• **WORK TO BE COMPLETED**
Look through the data below, and copy each line that carries the word "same".

[Opening INPUT DATA section]

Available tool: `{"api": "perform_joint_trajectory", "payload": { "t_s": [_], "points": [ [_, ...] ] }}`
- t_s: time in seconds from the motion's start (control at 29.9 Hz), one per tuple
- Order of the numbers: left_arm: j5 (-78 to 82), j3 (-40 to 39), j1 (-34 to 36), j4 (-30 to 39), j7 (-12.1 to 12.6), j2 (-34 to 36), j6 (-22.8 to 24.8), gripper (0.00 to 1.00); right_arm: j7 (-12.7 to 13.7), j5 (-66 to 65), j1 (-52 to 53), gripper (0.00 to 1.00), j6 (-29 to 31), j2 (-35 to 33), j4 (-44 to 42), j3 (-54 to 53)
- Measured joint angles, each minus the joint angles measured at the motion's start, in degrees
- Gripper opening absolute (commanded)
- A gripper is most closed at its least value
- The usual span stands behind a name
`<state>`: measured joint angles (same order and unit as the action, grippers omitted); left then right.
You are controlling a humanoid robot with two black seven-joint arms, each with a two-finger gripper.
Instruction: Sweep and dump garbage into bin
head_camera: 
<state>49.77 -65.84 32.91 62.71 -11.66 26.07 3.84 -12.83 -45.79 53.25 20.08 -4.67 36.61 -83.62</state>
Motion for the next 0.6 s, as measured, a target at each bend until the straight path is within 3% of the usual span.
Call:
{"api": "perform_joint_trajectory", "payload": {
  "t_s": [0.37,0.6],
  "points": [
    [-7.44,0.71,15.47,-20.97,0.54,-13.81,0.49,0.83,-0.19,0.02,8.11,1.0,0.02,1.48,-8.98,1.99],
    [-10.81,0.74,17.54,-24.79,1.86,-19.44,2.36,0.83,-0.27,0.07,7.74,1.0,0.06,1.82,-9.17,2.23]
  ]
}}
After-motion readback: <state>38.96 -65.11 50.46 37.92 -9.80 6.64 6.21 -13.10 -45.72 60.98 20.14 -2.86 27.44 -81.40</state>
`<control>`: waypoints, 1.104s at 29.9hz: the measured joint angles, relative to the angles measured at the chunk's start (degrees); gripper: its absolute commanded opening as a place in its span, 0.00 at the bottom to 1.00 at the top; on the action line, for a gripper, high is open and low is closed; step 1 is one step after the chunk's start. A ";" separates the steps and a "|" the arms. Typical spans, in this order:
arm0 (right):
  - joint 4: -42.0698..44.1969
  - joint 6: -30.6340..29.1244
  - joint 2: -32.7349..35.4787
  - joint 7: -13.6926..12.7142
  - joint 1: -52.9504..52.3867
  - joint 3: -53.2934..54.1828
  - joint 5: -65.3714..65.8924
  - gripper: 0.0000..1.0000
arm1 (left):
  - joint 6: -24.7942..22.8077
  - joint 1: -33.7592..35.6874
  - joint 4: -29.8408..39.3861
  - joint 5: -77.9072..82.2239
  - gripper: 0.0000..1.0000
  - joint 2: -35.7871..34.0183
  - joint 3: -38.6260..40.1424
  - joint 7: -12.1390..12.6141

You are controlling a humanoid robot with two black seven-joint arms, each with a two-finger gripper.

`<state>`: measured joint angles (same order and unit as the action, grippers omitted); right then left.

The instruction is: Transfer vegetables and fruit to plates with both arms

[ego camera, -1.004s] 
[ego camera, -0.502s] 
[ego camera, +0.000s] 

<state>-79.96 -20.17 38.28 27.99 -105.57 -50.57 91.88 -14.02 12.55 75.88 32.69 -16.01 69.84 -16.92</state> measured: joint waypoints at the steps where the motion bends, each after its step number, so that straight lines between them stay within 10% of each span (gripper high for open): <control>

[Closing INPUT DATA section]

• **YOUR RESPONSE**
`<state>`: measured joint angles (same order and unit as the action, grippers omitted); left then right.
`<state>`: measured joint angles (same order and unit as the action, grippers omitted); right then left.

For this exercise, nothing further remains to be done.